◆ ASSIGNMENT: Below are the records. Retype exactly the lines between the lines holding "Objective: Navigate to" and "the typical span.", inclusive.

Start of RECORDS PROVIDED

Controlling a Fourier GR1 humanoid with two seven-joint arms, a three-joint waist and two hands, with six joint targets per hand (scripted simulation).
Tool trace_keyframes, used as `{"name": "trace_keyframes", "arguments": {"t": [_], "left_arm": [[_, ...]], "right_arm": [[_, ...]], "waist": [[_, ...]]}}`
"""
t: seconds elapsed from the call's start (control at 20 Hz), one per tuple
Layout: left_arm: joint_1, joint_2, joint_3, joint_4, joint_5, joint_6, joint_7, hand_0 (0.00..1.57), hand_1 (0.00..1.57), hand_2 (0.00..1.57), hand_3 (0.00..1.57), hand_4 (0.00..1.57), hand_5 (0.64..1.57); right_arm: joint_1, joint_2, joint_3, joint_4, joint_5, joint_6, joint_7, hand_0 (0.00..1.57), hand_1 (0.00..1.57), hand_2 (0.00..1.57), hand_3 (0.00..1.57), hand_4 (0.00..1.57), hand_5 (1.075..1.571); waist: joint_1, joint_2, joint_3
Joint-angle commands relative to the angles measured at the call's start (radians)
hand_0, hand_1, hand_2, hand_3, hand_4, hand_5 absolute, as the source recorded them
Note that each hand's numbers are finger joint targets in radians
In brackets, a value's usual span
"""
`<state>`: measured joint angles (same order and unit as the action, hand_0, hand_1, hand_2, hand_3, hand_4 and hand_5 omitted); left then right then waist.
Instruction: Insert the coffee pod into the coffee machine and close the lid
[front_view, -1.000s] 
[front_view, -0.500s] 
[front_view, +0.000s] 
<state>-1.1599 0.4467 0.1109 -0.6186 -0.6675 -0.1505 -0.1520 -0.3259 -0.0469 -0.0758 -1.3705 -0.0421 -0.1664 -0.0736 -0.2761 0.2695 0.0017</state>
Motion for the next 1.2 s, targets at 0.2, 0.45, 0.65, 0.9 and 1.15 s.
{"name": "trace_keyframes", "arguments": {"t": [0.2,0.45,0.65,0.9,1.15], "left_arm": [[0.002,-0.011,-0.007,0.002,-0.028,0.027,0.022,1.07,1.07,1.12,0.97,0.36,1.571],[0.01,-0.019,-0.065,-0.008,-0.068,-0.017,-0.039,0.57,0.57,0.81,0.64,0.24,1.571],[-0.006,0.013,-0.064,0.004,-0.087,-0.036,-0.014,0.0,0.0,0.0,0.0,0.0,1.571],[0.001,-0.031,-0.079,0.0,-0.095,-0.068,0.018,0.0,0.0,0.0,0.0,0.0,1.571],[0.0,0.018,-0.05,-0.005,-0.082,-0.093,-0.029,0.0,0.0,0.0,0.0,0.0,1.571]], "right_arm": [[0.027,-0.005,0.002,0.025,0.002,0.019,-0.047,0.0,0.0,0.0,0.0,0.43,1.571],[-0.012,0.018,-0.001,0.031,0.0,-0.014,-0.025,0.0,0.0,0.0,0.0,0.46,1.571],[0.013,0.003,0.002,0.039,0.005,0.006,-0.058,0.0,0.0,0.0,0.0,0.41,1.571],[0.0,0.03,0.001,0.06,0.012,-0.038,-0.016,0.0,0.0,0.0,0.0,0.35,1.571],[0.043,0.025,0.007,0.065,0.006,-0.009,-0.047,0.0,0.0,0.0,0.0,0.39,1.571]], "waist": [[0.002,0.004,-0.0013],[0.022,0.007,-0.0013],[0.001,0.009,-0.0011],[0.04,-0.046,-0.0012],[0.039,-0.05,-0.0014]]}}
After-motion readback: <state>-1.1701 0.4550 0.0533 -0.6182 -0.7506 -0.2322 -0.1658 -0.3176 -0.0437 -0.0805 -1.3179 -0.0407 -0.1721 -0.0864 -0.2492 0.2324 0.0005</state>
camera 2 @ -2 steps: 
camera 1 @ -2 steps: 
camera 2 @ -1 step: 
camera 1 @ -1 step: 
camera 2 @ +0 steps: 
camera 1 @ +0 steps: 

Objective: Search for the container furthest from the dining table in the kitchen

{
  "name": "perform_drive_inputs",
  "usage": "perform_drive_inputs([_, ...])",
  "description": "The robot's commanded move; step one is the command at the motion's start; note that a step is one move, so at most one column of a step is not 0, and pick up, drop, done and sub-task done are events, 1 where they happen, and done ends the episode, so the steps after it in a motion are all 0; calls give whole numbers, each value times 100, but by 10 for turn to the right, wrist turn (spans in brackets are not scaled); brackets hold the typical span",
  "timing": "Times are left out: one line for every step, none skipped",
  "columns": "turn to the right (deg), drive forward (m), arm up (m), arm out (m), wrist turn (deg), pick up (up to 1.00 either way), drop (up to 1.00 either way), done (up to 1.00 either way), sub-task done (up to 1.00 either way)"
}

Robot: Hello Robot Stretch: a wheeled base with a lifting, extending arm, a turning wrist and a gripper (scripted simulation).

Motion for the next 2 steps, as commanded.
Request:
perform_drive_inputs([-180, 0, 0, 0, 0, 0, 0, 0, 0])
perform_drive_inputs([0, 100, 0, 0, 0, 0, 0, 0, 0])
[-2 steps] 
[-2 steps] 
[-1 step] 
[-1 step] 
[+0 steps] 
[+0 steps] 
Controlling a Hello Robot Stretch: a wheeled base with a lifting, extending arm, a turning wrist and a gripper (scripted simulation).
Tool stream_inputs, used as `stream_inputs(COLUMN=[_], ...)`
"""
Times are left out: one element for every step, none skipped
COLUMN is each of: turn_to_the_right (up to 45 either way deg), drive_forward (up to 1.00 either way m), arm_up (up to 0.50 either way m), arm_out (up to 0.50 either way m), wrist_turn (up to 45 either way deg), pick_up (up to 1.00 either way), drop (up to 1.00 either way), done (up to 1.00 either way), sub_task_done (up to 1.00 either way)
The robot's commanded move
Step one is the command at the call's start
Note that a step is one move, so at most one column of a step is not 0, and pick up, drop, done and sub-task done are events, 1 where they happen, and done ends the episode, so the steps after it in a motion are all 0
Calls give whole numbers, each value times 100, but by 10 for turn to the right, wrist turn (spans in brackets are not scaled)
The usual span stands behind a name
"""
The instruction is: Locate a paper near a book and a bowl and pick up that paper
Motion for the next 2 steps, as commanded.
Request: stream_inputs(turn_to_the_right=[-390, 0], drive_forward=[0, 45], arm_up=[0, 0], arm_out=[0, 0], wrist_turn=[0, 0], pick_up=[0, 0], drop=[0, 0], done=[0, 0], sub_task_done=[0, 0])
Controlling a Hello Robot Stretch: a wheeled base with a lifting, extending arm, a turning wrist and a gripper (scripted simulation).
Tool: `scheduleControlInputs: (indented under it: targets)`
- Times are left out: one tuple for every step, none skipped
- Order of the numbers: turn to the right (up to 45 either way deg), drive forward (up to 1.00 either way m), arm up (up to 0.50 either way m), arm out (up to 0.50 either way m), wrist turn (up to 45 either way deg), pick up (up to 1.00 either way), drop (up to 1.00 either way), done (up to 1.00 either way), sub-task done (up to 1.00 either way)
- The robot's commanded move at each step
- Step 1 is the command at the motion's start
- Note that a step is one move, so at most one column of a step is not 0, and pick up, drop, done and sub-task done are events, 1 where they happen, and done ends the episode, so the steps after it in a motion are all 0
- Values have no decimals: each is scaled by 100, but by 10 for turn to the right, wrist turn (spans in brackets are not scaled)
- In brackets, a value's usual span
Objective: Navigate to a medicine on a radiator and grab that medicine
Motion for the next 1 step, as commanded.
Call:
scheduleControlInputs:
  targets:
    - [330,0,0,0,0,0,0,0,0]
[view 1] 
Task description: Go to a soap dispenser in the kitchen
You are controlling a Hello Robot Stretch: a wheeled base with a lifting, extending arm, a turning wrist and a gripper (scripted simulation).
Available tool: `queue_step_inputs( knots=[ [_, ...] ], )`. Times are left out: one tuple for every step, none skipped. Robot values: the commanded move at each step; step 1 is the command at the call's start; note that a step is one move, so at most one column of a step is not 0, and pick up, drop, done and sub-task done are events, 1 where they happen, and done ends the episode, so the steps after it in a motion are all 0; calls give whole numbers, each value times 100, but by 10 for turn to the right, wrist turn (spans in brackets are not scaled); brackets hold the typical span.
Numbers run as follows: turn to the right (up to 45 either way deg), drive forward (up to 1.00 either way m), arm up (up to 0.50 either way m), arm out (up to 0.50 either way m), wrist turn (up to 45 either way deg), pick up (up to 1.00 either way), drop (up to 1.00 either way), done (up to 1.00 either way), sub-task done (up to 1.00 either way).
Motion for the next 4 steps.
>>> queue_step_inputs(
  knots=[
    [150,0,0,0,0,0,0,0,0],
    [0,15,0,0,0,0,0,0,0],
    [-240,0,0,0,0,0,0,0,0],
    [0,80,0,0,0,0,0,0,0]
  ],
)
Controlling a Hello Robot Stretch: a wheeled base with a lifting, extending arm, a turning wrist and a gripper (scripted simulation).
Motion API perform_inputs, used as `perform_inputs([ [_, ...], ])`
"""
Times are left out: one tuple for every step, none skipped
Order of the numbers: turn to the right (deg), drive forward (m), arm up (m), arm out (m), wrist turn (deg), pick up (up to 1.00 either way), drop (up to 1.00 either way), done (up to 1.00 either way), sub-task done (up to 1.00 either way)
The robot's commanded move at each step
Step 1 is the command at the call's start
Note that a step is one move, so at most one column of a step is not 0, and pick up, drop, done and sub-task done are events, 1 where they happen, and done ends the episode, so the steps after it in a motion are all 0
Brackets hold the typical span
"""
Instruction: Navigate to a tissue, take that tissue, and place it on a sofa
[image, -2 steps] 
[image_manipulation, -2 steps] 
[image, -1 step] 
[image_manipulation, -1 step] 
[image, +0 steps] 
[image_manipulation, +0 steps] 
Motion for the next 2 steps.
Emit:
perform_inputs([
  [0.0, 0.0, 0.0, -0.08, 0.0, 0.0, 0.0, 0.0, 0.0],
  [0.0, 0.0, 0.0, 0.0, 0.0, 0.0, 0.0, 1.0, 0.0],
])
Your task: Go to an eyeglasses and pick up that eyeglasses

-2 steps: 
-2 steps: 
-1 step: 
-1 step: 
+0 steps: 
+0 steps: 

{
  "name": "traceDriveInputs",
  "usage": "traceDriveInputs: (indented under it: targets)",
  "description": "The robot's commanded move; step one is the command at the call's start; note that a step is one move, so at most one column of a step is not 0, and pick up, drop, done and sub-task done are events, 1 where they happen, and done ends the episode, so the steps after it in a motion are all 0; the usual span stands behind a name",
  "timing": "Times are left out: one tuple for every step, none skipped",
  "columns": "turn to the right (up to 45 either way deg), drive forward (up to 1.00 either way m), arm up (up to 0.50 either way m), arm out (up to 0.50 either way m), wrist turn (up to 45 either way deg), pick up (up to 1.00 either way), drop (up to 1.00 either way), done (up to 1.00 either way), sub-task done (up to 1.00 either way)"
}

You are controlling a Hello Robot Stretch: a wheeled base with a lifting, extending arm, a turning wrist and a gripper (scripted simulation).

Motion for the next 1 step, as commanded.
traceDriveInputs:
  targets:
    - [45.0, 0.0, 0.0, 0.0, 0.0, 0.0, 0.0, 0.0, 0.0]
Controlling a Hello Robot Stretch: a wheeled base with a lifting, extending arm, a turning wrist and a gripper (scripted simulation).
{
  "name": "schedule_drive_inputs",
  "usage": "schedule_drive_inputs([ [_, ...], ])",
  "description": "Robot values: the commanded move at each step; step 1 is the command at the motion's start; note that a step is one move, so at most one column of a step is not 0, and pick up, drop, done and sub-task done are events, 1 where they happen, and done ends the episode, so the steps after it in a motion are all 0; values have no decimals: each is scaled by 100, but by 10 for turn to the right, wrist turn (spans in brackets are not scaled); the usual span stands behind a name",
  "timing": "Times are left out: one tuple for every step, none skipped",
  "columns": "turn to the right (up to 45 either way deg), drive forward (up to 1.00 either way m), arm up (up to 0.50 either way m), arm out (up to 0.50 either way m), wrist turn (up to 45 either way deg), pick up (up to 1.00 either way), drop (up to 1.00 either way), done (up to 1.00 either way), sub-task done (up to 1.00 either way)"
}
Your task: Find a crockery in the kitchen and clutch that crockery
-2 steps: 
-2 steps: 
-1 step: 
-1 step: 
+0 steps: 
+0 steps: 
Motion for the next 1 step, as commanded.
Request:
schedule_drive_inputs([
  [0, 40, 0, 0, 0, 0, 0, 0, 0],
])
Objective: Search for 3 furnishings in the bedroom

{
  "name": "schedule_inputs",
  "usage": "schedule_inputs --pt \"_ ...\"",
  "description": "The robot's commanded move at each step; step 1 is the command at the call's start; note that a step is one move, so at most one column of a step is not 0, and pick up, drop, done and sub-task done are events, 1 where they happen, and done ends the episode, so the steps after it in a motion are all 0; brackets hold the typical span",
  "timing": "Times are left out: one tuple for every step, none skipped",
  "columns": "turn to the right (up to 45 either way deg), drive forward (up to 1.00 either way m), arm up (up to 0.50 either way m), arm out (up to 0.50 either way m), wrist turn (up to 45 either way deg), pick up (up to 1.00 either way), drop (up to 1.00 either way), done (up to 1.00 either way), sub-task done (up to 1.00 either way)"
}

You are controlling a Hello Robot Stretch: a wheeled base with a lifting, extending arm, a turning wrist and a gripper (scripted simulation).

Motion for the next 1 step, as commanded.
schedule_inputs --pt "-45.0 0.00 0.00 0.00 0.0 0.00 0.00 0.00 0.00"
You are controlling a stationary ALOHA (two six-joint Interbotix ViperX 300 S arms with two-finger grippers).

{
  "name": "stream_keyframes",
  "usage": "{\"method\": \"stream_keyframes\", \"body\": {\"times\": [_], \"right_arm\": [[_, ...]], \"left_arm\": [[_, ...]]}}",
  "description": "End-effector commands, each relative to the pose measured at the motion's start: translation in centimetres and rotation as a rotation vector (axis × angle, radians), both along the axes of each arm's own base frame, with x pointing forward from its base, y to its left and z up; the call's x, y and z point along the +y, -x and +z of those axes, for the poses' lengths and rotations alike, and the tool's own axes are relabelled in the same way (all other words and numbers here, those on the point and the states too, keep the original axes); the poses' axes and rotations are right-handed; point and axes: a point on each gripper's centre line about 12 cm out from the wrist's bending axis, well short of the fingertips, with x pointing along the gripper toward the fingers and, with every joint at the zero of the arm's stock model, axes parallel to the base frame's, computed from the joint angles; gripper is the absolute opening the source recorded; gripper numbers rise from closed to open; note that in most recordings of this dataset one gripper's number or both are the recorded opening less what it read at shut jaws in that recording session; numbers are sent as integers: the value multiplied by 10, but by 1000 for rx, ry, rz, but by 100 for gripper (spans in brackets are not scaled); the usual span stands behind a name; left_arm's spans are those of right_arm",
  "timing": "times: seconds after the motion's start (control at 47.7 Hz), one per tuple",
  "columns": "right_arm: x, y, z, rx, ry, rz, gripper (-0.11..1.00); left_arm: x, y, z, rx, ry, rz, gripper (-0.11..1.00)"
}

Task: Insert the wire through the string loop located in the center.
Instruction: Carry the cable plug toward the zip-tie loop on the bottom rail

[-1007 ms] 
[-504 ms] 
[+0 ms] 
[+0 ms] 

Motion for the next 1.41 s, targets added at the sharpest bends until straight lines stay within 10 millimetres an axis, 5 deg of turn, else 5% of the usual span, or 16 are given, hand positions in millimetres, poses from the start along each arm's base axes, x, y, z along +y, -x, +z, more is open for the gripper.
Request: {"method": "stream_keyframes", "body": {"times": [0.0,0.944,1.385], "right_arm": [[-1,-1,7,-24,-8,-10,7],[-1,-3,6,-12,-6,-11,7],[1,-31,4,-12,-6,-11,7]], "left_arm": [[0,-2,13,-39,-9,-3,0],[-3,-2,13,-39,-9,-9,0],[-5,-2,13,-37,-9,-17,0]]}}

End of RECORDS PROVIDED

◆ WRITTEN ANSWER:
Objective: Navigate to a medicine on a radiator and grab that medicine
Motion for the next 1 step, as commanded.
Call:
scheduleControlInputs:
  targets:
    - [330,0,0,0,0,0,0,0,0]
[view 1] 
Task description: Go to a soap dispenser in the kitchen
You are controlling a Hello Robot Stretch: a wheeled base with a lifting, extending arm, a turning wrist and a gripper (scripted simulation).
Available tool: `queue_step_inputs( knots=[ [_, ...] ], )`. Times are left out: one tuple for every step, none skipped. Robot values: the commanded move at each step; step 1 is the command at the call's start; note that a step is one move, so at most one column of a step is not 0, and pick up, drop, done and sub-task done are events, 1 where they happen, and done ends the episode, so the steps after it in a motion are all 0; calls give whole numbers, each value times 100, but by 10 for turn to the right, wrist turn (spans in brackets are not scaled); brackets hold the typical span.

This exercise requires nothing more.